(Stored dataset items)
※ ※ ※
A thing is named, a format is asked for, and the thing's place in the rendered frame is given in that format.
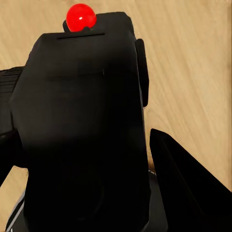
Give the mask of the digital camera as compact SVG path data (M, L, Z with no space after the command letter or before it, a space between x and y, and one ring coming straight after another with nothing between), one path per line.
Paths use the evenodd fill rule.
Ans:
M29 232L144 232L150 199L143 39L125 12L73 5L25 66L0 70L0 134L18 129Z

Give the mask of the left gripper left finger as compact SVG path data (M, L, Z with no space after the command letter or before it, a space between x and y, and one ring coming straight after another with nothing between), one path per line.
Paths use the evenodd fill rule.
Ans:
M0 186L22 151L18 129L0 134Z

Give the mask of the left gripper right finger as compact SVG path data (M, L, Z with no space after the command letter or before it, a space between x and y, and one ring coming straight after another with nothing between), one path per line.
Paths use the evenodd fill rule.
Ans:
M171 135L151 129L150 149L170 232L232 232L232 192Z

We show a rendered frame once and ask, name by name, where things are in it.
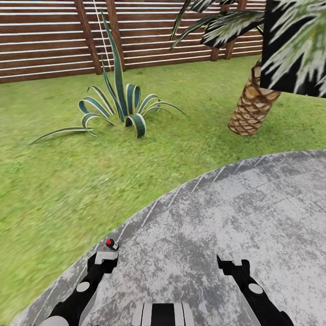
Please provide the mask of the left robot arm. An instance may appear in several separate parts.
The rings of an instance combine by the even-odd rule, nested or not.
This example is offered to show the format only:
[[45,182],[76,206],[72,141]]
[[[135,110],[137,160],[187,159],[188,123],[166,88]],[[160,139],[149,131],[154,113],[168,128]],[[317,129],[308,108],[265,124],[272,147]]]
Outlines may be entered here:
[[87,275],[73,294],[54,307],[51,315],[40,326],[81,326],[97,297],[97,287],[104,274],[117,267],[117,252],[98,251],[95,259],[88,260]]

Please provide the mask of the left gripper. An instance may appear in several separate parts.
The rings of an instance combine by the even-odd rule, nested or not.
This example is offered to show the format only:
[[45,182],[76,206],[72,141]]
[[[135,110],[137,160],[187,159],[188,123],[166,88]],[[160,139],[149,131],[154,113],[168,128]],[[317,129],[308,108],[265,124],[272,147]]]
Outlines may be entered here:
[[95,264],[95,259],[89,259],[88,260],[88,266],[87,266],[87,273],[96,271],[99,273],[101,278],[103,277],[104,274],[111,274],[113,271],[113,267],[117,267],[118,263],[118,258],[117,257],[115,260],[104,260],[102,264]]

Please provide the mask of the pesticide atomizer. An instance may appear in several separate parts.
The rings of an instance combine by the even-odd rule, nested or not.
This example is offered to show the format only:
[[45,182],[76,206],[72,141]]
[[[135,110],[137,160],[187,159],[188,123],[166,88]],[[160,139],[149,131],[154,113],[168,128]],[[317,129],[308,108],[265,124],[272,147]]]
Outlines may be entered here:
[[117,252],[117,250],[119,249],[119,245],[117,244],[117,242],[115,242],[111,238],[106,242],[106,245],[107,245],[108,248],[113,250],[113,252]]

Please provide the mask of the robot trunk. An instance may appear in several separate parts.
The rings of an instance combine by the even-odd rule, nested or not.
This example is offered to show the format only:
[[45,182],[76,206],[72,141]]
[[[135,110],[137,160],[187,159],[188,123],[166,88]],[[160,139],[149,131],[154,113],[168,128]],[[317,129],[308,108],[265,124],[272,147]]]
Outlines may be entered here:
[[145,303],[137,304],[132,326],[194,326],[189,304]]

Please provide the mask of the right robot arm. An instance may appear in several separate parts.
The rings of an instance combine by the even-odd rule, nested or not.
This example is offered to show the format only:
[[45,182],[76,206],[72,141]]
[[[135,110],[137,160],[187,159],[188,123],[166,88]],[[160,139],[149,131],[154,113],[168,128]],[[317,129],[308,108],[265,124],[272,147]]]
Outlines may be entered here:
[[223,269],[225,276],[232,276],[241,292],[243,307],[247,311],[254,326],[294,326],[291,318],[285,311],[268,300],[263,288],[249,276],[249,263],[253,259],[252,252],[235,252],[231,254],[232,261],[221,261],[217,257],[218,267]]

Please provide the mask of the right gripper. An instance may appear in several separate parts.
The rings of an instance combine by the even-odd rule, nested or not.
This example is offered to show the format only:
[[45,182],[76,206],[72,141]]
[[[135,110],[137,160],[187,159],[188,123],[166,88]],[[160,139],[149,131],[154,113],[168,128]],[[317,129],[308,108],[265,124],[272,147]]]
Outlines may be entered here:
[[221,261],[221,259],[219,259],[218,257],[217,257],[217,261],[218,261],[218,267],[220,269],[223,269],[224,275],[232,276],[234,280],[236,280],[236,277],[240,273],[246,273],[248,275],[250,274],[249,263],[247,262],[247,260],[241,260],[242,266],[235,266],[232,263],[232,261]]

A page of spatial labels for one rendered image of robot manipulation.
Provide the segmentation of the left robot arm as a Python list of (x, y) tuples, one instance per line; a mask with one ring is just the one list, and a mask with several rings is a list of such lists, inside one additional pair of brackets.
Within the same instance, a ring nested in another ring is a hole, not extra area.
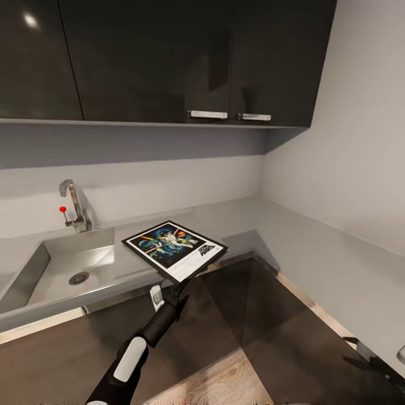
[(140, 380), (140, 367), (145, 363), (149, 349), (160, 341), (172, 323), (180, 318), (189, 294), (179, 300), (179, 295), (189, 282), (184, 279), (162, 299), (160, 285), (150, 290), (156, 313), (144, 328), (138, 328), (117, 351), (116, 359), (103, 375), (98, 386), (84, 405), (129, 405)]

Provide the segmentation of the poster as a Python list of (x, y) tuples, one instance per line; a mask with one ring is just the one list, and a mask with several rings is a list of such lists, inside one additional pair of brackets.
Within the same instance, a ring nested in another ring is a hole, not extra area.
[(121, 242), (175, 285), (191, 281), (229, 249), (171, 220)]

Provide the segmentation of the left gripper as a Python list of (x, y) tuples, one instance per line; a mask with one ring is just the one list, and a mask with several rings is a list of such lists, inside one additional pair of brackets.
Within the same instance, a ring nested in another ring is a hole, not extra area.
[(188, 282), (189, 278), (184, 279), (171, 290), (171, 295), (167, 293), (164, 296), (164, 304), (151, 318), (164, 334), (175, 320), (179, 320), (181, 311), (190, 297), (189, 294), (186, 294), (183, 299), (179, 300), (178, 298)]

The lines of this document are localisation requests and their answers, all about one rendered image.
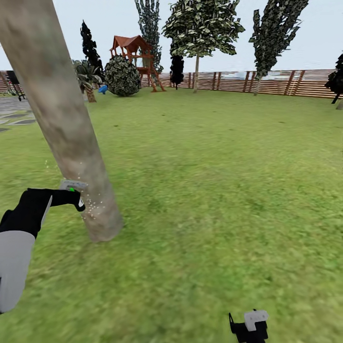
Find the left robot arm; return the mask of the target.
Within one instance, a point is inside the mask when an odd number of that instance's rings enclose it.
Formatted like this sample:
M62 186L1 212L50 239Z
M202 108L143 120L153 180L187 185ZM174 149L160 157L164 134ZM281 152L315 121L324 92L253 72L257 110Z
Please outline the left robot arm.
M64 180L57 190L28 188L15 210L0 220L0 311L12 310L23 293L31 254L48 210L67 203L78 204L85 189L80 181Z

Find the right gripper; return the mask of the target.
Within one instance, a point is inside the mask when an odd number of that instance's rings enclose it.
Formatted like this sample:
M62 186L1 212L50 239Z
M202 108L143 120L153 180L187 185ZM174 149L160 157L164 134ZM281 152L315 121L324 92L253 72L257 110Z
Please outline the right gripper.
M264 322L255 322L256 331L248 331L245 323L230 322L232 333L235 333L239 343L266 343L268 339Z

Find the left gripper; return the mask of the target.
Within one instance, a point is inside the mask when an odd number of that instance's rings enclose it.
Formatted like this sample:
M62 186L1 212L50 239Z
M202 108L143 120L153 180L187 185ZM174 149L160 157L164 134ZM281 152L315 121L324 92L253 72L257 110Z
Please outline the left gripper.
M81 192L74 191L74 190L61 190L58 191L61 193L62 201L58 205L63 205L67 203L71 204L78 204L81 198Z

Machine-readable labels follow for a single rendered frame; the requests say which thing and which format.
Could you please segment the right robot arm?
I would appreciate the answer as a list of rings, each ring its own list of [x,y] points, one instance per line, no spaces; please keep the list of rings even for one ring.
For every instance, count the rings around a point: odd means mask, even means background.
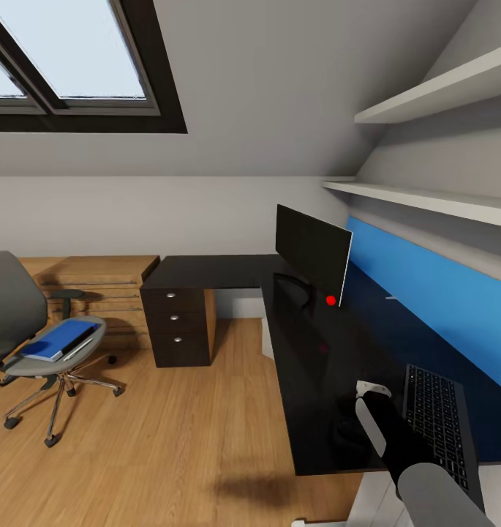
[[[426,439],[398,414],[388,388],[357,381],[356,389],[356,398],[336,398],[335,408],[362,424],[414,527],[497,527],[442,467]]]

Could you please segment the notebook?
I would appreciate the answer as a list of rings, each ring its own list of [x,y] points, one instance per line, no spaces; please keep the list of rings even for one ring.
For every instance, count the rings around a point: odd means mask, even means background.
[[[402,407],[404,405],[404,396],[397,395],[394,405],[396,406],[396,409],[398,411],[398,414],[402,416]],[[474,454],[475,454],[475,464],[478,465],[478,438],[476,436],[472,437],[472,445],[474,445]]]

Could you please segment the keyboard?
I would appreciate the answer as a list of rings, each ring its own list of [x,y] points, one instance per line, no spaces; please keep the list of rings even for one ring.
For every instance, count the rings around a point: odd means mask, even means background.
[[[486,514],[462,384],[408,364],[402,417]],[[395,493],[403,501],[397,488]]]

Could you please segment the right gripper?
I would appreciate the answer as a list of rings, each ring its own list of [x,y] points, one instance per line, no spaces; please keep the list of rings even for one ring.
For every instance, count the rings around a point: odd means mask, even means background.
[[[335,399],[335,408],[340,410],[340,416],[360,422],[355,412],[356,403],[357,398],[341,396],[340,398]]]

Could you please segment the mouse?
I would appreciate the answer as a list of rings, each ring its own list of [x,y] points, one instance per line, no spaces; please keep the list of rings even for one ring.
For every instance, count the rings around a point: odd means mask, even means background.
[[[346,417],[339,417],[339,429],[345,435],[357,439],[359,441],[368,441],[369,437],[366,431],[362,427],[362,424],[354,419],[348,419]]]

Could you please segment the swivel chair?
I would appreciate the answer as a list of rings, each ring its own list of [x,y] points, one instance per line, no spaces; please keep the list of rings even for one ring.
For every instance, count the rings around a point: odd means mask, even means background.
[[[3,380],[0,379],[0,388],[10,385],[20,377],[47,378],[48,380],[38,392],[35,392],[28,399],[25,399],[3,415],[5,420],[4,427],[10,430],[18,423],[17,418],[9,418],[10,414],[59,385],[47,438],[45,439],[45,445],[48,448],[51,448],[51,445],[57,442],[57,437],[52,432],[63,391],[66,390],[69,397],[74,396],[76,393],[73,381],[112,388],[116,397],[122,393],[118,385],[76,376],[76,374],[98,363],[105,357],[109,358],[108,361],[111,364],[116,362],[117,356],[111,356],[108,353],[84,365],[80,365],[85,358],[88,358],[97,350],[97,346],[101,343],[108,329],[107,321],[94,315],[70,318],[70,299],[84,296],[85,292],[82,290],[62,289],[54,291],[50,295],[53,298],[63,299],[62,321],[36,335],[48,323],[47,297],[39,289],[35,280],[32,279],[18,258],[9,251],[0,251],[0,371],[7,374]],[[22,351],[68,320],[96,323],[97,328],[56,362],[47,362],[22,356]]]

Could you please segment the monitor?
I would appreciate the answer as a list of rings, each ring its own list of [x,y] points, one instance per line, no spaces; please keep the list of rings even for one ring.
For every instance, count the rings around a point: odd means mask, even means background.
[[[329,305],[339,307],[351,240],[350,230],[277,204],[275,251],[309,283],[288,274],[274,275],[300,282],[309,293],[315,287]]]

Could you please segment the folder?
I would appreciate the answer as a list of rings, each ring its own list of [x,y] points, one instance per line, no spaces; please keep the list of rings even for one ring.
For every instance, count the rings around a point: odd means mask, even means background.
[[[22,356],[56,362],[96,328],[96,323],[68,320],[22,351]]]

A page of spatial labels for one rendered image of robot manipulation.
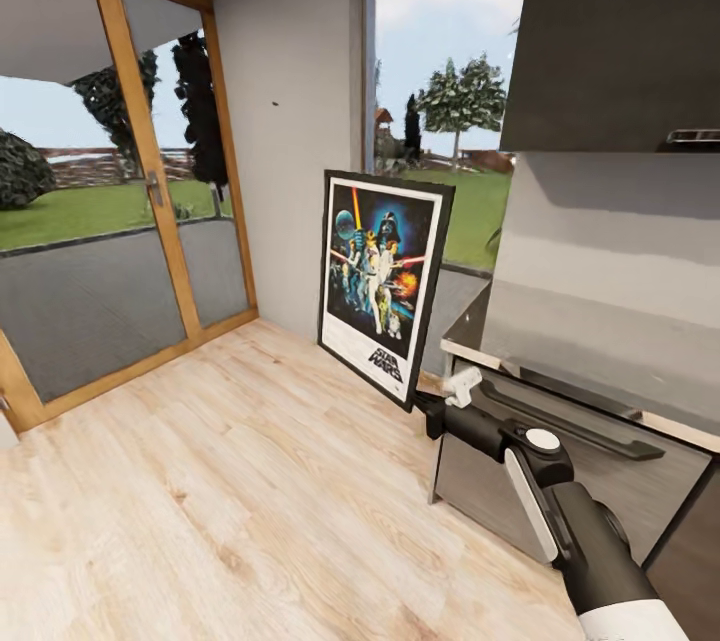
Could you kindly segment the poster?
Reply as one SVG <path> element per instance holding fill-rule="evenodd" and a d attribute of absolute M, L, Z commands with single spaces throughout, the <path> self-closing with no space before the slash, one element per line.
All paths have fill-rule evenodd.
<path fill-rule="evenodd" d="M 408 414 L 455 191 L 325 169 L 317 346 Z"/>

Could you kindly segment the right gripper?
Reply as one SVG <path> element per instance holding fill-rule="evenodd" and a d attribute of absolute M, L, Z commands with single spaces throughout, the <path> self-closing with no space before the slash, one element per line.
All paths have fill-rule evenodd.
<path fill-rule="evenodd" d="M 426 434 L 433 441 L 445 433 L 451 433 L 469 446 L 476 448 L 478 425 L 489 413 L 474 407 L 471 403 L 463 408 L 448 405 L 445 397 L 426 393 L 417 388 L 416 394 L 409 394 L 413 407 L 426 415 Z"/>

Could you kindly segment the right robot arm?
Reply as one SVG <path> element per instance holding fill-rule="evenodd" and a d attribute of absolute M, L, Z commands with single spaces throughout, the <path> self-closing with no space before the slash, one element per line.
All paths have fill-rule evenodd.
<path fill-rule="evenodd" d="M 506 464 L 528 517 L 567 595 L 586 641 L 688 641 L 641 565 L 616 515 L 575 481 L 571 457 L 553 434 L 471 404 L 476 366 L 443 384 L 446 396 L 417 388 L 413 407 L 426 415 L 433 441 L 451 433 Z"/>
※ ※ ※
(Requirement) Please return a copy of each line in the entries that has the string "kindly".

(Your response)
Could you kindly segment the poster?
Could you kindly segment the right gripper?
Could you kindly segment the right robot arm?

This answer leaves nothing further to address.